> **Exercise objective**: For this exercise, reproduce the entries below exactly, but only from the line containing "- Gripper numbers" through the line containing "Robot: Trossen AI", both included.

(Recorded data)
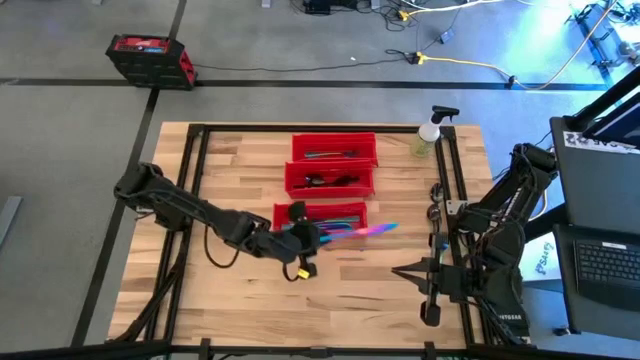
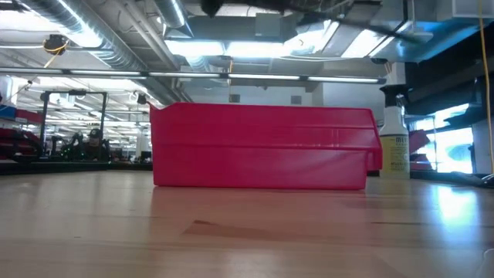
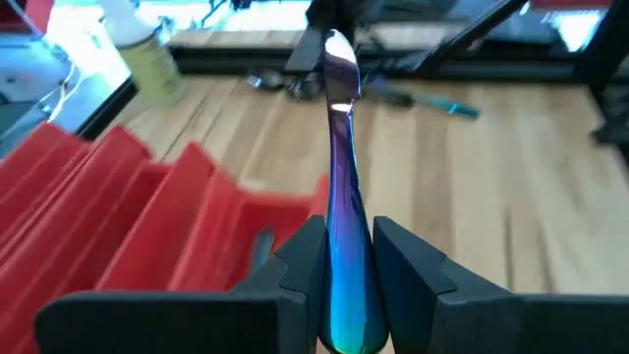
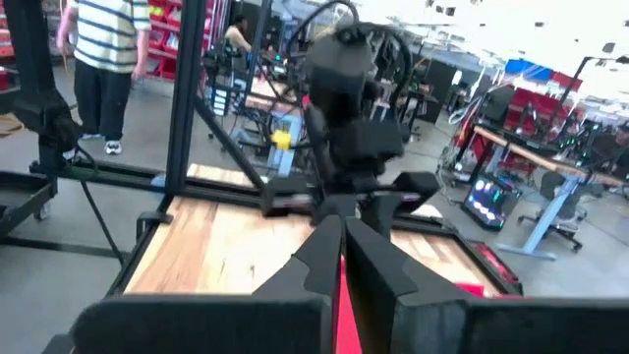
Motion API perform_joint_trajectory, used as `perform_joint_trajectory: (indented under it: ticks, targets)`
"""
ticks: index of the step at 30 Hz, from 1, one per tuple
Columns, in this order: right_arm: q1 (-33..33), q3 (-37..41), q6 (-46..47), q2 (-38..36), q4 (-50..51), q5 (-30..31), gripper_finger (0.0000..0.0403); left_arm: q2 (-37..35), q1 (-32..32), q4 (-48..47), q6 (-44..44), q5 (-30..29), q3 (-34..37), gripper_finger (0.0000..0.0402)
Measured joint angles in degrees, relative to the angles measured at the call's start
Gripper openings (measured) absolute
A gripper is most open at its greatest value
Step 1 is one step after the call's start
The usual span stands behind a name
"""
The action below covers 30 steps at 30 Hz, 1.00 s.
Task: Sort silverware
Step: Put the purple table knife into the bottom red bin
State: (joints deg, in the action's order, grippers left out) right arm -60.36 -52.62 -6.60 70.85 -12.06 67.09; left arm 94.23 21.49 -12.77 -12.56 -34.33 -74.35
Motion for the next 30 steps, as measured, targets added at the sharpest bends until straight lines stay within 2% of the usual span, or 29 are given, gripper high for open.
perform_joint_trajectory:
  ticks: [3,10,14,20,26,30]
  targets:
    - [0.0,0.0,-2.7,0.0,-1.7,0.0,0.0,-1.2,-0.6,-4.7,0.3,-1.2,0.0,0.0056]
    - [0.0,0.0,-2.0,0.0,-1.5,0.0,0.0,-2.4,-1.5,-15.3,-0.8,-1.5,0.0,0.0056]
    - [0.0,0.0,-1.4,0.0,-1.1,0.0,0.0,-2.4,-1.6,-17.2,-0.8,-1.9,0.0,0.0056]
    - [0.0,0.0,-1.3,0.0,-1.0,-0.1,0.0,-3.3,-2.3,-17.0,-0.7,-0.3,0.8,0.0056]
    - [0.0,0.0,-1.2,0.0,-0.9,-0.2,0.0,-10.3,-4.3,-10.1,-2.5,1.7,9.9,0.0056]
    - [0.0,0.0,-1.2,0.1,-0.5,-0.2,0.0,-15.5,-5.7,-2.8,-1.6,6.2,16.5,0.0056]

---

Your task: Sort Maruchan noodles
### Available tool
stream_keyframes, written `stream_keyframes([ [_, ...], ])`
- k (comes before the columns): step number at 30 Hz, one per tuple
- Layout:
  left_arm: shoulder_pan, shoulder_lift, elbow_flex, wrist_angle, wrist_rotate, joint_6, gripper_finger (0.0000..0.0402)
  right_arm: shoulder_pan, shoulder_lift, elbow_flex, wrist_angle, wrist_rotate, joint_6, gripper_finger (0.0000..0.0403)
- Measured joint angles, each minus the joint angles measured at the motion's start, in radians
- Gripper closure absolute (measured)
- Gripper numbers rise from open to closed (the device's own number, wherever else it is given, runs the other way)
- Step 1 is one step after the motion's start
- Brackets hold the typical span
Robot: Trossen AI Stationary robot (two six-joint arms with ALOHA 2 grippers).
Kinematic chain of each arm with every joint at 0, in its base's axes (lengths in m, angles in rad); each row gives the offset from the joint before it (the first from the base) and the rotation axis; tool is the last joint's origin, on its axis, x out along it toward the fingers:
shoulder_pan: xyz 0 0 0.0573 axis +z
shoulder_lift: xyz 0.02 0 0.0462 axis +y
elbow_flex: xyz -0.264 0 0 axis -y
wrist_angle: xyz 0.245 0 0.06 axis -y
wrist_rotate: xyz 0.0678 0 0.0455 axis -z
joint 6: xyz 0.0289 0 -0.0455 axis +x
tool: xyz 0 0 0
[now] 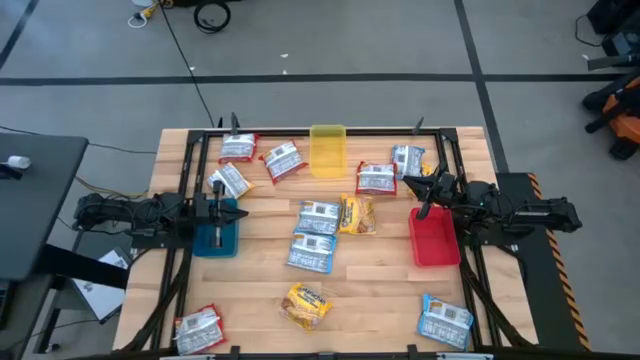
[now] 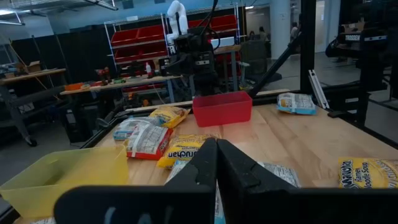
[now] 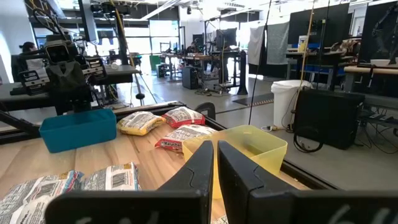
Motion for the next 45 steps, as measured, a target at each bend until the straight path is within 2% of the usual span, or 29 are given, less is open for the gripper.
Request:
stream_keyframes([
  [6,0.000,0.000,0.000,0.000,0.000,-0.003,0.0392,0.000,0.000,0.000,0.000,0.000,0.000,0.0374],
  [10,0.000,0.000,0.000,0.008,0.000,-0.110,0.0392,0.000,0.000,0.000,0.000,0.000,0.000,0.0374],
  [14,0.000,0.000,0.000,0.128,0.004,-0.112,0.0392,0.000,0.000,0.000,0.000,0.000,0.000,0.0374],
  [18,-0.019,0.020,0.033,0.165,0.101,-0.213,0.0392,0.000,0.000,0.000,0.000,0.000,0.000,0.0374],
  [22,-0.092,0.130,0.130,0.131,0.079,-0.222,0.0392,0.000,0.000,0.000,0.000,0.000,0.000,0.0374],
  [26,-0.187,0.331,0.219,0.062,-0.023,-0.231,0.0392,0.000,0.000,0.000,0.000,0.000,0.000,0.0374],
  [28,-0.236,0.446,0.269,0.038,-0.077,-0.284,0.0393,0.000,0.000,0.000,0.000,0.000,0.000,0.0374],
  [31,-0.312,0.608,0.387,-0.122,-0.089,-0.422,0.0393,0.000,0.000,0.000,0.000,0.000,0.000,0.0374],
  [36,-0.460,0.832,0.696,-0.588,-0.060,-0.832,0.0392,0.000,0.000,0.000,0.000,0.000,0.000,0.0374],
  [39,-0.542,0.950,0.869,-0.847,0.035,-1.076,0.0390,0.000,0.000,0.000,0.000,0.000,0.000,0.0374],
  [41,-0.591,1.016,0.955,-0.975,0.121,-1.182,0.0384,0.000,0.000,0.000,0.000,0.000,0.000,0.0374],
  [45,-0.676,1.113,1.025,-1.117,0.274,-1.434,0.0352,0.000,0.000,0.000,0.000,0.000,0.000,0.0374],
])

> **Output**:
- Gripper numbers rise from open to closed (the device's own number, wherever else it is given, runs the other way)
- Step 1 is one step after the motion's start
- Brackets hold the typical span
Robot: Trossen AI Stationary robot (two six-joint arms with ALOHA 2 grippers).

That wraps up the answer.